:: EXERCISE MATERIALS

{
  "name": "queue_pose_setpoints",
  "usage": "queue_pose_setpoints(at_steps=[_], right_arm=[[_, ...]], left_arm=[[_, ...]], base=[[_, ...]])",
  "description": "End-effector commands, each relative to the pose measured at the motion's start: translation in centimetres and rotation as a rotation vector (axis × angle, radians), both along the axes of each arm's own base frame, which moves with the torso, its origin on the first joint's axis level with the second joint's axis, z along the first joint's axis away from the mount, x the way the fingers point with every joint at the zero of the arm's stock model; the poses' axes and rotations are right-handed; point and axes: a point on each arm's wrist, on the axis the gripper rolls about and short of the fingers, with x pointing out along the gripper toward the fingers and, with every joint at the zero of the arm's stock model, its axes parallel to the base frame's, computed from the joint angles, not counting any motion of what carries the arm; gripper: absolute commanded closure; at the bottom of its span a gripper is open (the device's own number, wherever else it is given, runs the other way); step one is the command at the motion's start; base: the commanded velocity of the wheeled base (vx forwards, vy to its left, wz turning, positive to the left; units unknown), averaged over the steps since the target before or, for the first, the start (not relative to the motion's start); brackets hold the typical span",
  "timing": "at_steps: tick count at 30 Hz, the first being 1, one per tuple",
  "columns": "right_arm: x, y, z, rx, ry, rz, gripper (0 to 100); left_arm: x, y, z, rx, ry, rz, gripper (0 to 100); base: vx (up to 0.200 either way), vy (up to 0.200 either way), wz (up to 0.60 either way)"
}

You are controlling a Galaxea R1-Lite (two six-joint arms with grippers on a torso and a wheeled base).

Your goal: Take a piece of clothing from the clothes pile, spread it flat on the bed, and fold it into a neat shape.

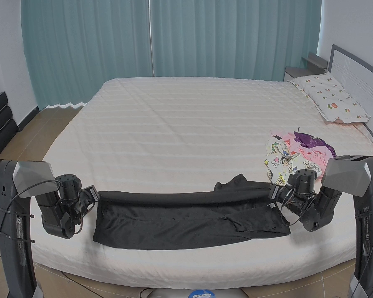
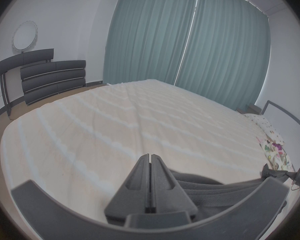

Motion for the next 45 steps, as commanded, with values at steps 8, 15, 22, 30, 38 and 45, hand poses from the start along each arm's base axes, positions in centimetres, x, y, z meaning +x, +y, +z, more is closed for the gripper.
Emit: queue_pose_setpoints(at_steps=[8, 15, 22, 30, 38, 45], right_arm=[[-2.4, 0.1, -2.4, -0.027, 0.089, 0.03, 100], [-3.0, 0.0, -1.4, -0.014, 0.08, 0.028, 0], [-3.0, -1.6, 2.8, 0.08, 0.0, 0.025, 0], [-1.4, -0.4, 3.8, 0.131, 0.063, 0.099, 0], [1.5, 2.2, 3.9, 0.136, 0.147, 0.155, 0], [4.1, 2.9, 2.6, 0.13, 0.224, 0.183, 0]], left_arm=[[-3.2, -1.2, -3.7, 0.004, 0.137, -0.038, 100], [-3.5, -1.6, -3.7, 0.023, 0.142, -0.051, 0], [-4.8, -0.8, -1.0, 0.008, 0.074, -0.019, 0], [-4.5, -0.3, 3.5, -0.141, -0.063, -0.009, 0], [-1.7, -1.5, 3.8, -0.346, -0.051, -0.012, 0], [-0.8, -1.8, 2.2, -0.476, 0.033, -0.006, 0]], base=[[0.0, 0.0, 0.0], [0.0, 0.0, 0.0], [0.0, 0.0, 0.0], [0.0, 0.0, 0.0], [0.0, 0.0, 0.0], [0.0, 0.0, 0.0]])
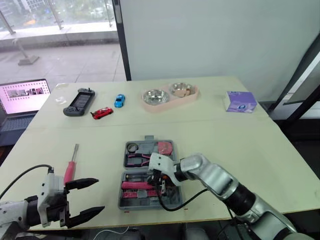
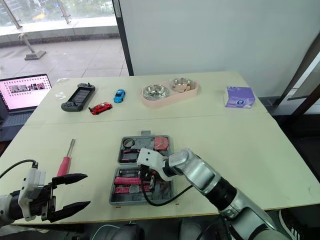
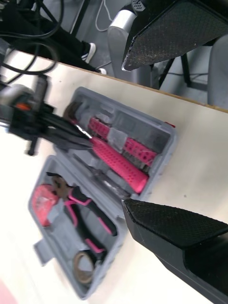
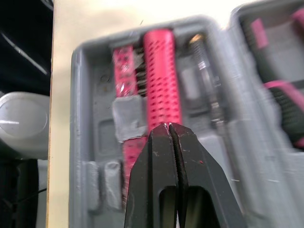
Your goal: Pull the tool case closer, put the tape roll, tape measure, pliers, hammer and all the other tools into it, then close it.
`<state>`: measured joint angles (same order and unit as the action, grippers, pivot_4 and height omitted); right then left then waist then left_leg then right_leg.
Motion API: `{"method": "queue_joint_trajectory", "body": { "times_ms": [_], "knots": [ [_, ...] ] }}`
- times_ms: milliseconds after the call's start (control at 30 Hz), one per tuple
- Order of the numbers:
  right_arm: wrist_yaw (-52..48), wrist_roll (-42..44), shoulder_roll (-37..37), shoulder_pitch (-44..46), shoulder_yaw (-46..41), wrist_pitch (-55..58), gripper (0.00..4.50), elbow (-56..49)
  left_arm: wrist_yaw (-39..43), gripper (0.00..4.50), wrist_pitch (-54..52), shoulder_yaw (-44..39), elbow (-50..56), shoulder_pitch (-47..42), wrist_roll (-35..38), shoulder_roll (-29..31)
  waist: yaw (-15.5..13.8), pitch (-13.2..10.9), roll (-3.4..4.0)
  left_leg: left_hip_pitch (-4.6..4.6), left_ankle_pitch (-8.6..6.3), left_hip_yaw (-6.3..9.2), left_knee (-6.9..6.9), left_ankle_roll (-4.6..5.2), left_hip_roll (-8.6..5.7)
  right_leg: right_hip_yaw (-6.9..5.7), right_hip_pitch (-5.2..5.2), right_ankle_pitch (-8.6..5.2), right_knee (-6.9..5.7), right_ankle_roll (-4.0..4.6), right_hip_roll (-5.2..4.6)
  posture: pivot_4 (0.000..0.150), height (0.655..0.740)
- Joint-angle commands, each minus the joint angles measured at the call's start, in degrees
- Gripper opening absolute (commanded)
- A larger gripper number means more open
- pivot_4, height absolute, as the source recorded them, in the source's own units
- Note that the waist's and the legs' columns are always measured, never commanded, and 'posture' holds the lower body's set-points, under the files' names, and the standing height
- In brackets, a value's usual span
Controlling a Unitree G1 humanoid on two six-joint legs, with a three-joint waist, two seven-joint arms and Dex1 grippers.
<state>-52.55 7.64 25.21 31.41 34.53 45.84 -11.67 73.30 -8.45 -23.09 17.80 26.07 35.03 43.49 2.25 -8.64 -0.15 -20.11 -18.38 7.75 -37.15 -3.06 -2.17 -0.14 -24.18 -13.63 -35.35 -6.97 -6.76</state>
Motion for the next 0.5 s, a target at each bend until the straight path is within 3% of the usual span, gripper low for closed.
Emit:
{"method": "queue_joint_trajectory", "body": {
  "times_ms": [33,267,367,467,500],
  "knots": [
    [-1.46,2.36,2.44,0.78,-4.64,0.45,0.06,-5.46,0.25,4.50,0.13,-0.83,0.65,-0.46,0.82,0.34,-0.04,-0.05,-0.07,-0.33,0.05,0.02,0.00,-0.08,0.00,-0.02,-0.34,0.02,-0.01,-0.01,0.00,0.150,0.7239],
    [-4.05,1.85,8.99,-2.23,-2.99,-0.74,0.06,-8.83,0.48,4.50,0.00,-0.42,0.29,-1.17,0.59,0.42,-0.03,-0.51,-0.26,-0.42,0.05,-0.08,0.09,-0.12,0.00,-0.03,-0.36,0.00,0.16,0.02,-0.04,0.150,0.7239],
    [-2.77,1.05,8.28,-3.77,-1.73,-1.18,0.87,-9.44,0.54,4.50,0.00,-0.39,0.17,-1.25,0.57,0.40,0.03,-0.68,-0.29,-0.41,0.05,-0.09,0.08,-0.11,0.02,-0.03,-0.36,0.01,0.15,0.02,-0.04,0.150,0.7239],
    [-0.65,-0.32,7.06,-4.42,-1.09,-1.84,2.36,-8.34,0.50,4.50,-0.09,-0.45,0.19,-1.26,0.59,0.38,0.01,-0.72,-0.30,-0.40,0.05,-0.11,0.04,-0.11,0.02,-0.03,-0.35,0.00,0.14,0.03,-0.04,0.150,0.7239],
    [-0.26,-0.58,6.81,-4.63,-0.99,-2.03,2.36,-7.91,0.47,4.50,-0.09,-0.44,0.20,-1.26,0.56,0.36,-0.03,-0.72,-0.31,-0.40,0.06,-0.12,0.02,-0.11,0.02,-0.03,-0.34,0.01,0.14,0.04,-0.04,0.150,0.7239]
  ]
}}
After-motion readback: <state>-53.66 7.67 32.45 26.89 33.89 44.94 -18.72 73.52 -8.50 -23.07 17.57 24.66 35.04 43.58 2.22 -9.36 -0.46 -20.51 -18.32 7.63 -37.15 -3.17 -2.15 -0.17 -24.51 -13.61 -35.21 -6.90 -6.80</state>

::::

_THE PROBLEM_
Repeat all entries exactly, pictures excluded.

_TASK OUTPUT_
{
  "name": "queue_pose_setpoints",
  "usage": "queue_pose_setpoints(at_steps=[_], right_arm=[[_, ...]], left_arm=[[_, ...]], base=[[_, ...]])",
  "description": "End-effector commands, each relative to the pose measured at the motion's start: translation in centimetres and rotation as a rotation vector (axis × angle, radians), both along the axes of each arm's own base frame, which moves with the torso, its origin on the first joint's axis level with the second joint's axis, z along the first joint's axis away from the mount, x the way the fingers point with every joint at the zero of the arm's stock model; the poses' axes and rotations are right-handed; point and axes: a point on each arm's wrist, on the axis the gripper rolls about and short of the fingers, with x pointing out along the gripper toward the fingers and, with every joint at the zero of the arm's stock model, its axes parallel to the base frame's, computed from the joint angles, not counting any motion of what carries the arm; gripper: absolute commanded closure; at the bottom of its span a gripper is open (the device's own number, wherever else it is given, runs the other way); step one is the command at the motion's start; base: the commanded velocity of the wheeled base (vx forwards, vy to its left, wz turning, positive to the left; units unknown), averaged over the steps since the target before or, for the first, the start (not relative to the motion's start); brackets hold the typical span",
  "timing": "at_steps: tick count at 30 Hz, the first being 1, one per tuple",
  "columns": "right_arm: x, y, z, rx, ry, rz, gripper (0 to 100); left_arm: x, y, z, rx, ry, rz, gripper (0 to 100); base: vx (up to 0.200 either way), vy (up to 0.200 either way), wz (up to 0.60 either way)"
}

You are controlling a Galaxea R1-Lite (two six-joint arms with grippers on a torso and a wheeled base).

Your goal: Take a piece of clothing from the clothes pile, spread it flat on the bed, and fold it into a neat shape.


Motion for the next 45 steps, as commanded, with values at steps 8, 15, 22, 30, 38 and 45, hand poses from the start along each arm's base axes, positions in centimetres, x, y, z meaning +x, +y, +z, more is closed for the gripper.
Emit: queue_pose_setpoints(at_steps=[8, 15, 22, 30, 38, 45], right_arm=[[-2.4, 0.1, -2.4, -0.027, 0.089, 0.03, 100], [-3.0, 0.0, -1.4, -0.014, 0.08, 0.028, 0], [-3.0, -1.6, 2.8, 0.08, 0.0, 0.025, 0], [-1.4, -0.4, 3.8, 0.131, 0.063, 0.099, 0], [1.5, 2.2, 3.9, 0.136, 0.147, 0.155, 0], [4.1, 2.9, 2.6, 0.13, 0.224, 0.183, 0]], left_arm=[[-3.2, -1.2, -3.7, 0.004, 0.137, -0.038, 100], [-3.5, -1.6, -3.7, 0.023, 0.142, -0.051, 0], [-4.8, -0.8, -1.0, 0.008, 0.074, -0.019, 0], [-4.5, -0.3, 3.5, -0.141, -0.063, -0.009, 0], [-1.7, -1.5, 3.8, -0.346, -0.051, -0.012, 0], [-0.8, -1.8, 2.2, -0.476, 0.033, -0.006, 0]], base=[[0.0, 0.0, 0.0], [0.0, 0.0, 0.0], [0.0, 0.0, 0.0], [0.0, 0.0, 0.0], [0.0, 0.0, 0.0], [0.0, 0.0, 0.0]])
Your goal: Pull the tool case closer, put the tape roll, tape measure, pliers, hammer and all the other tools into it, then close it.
`<state>`: measured joint angles (same order and unit as the action, grippers, pivot_4 and height omitted); right then left then waist then left_leg then right_leg.
Motion API: `{"method": "queue_joint_trajectory", "body": { "times_ms": [_], "knots": [ [_, ...] ] }}`
- times_ms: milliseconds after the call's start (control at 30 Hz), one per tuple
- Order of the numbers:
  right_arm: wrist_yaw (-52..48), wrist_roll (-42..44), shoulder_roll (-37..37), shoulder_pitch (-44..46), shoulder_yaw (-46..41), wrist_pitch (-55..58), gripper (0.00..4.50), elbow (-56..49)
  left_arm: wrist_yaw (-39..43), gripper (0.00..4.50), wrist_pitch (-54..52), shoulder_yaw (-44..39), elbow (-50..56), shoulder_pitch (-47..42), wrist_roll (-35..38), shoulder_roll (-29..31)
  waist: yaw (-15.5..13.8), pitch (-13.2..10.9), roll (-3.4..4.0)
  left_leg: left_hip_pitch (-4.6..4.6), left_ankle_pitch (-8.6..6.3), left_hip_yaw (-6.3..9.2), left_knee (-6.9..6.9), left_ankle_roll (-4.6..5.2), left_hip_roll (-8.6..5.7)
  right_leg: right_hip_yaw (-6.9..5.7), right_hip_pitch (-5.2..5.2), right_ankle_pitch (-8.6..5.2), right_knee (-6.9..5.7), right_ankle_roll (-4.0..4.6), right_hip_roll (-5.2..4.6)
  posture: pivot_4 (0.000..0.150), height (0.655..0.740)
- Joint-angle commands, each minus the joint angles measured at the call's start, in degrees
- Gripper opening absolute (commanded)
- A larger gripper number means more open
- pivot_4, height absolute, as the source recorded them, in the source's own units
- Note that the waist's and the legs' columns are always measured, never commanded, and 'posture' holds the lower body's set-points, under the files' names, and the standing height
- In brackets, a value's usual span
Controlling a Unitree G1 humanoid on two six-joint legs, with a three-joint waist, two seven-joint arms and Dex1 grippers.
<state>-52.55 7.64 25.21 31.41 34.53 45.84 -11.67 73.30 -8.45 -23.09 17.80 26.07 35.03 43.49 2.25 -8.64 -0.15 -20.11 -18.38 7.75 -37.15 -3.06 -2.17 -0.14 -24.18 -13.63 -35.35 -6.97 -6.76</state>
Motion for the next 0.5 s, a target at each bend until the straight path is within 3% of the usual span, gripper low for closed.
Emit:
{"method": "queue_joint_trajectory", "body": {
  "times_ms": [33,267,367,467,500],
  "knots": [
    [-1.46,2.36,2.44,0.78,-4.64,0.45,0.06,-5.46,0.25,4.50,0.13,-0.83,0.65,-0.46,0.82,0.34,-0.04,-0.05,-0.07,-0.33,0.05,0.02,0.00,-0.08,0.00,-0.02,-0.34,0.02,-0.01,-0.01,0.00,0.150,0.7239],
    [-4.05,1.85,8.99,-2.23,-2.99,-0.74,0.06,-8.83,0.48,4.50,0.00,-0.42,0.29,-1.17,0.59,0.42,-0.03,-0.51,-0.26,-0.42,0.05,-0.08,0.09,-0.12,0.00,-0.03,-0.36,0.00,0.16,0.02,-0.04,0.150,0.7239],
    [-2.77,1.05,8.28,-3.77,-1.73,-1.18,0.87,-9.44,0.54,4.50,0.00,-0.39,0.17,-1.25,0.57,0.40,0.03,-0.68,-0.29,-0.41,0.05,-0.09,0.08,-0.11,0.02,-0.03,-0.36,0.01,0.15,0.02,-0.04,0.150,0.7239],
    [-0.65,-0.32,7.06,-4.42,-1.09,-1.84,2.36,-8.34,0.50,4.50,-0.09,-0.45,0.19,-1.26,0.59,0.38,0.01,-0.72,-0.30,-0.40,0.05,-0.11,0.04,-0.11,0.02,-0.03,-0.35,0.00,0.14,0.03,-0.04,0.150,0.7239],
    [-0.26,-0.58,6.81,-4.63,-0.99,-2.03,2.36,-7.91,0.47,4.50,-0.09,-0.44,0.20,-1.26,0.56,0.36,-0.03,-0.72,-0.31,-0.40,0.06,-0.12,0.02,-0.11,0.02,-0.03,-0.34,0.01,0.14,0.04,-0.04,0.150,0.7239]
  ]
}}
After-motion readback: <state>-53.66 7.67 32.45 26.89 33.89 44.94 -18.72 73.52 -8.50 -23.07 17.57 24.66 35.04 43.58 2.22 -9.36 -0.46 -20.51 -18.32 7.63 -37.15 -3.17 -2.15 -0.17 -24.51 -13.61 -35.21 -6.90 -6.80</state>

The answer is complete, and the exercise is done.